Page tree
Skip to end of metadata
Go to start of metadata

Welcome to the Red Book for HPCC Systems® 7.0.0 Gold. There are several sections in this Red Book as follows:

  • General HPCC Systems core platform
  • Significant new features core platform
  • ECL IDE

Users may benefit from glancing at other Red Book entries when making a large jump between releases.

Here's how to contact us if you find an issue or want to add something to the Red Book:

  • To raise an issue, use our Community Issue Tracker. Please create yourself an account if you don't already have one, to get automatic updates as your issue progresses through the workflow.
  • To ask a developer a technical question about something you are doing or have encountered, post in the Developer Forum.
  • To add a note into the RedBook, please contact Lorraine Chapman with full details.

General HPCC Systems core platform

New cross platform SOAPCALL behaviour in HPCC Systems 7.0.0

Prior to version 7.0.0 of the HPCC Systems platform, credentials were automatically sent with a SOAPCALL or HTTPCALL.

Versions 7.0.0 and later use security tokens and credentials are no longer available to be sent with a SOAPCALL. This is transparent when a 7.0.0 system is communicating with another 7.0.0 ESP in the same environment (same Dali). However, when a SOAPCALL is sent from a 7.0.0 system to a 6.x.x ESP (or to an ESP in another environment) credentials are not sent and the recipient cannot authenticate the request. There are two ways to remedy this:

  1. Upgrade the system receiving the SOAPCALL to 7.0.0
    This is the optimal solution, but may not fit in to your upgrade schedule or needs. This only works if the ESP is in the same environment.
  2. Embed encoded credentials in the SOAPCALL either in the URL or using HTTPHEADER.
    This is less secure, but can serve as a temporary solution. We strongly recommend using TLS (HTTPS) to send a SOAPCALL with embedded credentials.

Example:

IMPORT STD;
ip := 'http://127.0.0.1:8002/'; // Not secure
ips := 'https://127.0.0.1:18002/'; TLS Encryption
ipspw := 'https://username:password@127.0.0.1:18002/'; //credentials in URL
svc := 'MyModule.SomeService';
creds := D'username:password'; //Never put actual credentials in ECL code
// this is for example purposes
encodedCreds := STD.Str.EncodeBase64(creds);
//Using credentials in the URLOUTPUT(SOAPCALL(ipspw,svc,
                {STRING500 InData := 'Some Input Data'}, OutRec)); 
//Using HTTPHEADER to pass Authorization info
OUTPUT(SOAPCALL(ips,svc,
{STRING500 InData := 'Some Input Data'}, OutRec;
           HTTPHEADER('Authorization', 'Basic ' + encodedCreds)));

https://track.hpccsystems.com/browse/HPCC-21204

Spark Connector - Invalid null pointer exception might occur when creating an HpccFile object

An invalid null pointer exception might occur when creating an HpccFile object using the following constructor:

public HpccFile(String fileName, String connectionString, String user, String pass)

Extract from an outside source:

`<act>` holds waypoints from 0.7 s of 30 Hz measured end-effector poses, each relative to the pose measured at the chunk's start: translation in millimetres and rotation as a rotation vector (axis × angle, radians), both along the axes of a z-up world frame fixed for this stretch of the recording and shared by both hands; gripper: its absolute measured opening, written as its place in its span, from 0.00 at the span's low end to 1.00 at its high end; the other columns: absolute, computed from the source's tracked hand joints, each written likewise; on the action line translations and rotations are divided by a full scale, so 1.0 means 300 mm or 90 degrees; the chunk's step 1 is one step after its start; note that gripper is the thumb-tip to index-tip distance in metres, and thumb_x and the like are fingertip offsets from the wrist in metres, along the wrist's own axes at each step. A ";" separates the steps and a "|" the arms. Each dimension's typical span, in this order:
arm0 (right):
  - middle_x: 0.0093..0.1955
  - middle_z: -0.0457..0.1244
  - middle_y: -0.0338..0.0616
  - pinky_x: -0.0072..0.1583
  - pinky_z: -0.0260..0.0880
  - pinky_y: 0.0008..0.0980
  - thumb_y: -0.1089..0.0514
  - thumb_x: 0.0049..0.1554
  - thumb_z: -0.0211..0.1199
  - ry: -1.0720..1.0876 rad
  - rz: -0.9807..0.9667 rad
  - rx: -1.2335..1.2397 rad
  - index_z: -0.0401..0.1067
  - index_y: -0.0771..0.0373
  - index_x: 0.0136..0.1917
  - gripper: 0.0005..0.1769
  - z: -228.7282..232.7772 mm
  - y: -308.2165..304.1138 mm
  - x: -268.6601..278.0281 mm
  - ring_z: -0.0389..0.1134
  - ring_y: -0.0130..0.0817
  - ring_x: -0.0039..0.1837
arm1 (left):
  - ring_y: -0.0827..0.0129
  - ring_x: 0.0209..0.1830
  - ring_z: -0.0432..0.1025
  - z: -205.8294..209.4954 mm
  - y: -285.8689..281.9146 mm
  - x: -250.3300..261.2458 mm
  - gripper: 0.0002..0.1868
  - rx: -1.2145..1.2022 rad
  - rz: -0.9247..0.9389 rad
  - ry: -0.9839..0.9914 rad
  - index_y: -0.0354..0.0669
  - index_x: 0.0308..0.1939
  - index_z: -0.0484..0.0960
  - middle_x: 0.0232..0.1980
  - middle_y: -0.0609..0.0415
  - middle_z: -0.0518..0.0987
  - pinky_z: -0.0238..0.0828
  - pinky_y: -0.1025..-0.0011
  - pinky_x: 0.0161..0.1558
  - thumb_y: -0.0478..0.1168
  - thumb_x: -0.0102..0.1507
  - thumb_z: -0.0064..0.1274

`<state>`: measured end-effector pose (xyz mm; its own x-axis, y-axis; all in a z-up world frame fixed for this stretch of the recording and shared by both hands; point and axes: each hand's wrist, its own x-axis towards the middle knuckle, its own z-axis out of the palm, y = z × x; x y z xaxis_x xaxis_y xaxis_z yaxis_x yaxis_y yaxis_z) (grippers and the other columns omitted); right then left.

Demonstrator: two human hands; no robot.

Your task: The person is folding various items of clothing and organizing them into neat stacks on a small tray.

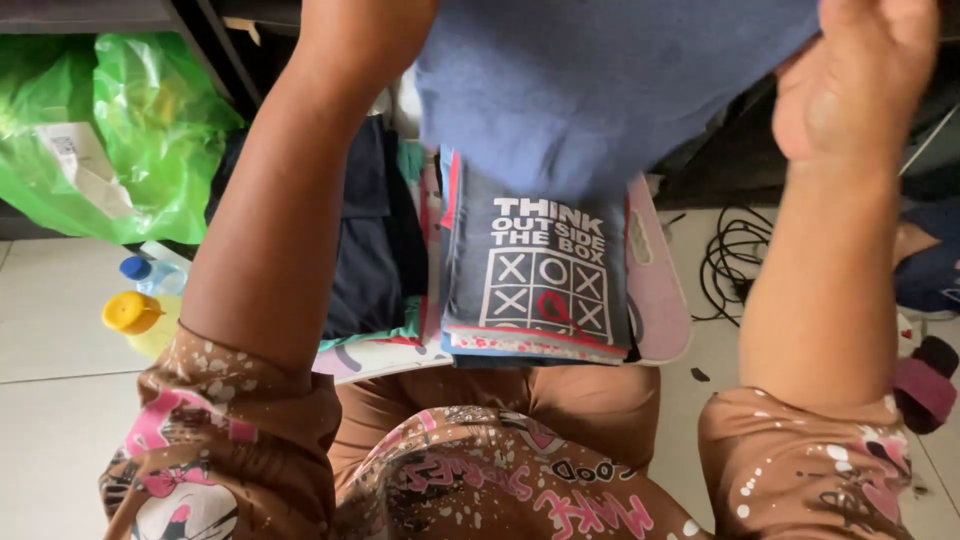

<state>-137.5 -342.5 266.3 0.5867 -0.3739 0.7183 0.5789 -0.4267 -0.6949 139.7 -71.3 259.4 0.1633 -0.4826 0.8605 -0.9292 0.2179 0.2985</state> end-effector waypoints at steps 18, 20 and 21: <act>0.85 0.41 0.60 0.72 0.41 0.77 0.37 0.67 0.41 0.595 -0.235 -0.416 0.51 0.57 0.81 0.36 -0.825 0.274 0.028 0.39 0.68 0.82 | 0.47 0.82 0.50 -0.747 -0.164 -0.398 0.37 0.460 0.107 0.051 0.47 0.79 0.61 0.82 0.42 0.55 0.51 0.39 0.73 0.56 0.69 0.47; 0.86 0.37 0.57 0.74 0.37 0.75 0.33 0.66 0.40 0.663 -0.241 -0.408 0.44 0.54 0.83 0.40 -0.798 0.293 -0.004 0.35 0.64 0.84 | 0.49 0.83 0.45 -0.746 -0.119 -0.393 0.41 0.513 0.120 0.111 0.46 0.80 0.56 0.83 0.42 0.51 0.47 0.41 0.75 0.62 0.68 0.42; 0.87 0.32 0.54 0.75 0.33 0.72 0.29 0.64 0.38 0.726 -0.249 -0.397 0.38 0.50 0.85 0.44 -0.784 0.302 -0.015 0.31 0.59 0.85 | 0.51 0.85 0.40 -0.742 -0.095 -0.386 0.46 0.566 0.134 0.166 0.45 0.81 0.51 0.85 0.42 0.46 0.43 0.43 0.76 0.68 0.68 0.37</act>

The workaround for this is to use the following alternative constructors:

public HpccFile(String fileName, Connection espconninfo) throws HpccFileException

or

public HpccFile(String fileName, Connection espconninfo, String targetColumnList, String filter, RemapInfo remap_info, int maxParts, String targetfilecluster) throws HpccFileException

These constructors require Connection objects which can be created as follows:

Connection espcon = new Connection(“http”, “myespaddress”, “8010”);
espcon.setUserName(“myuser”);
espcon.setPassword(“mupass”);

https://track.hpccsystems.com/browse/JAPI-136

Uninstall HPCC Systems including Spark to sucessfully install HPCC Systems with plugins without Spark

Installing HPCC Systems 7.0.0 with plugins but without Spark over a previous 7.0.0 version of HPCC Systems with Spark (including pre gold release candidates) causes multiple conflicts. To avoid these conflicts, please completely uninstall your previous HPCC Systems 7.0.0 version first.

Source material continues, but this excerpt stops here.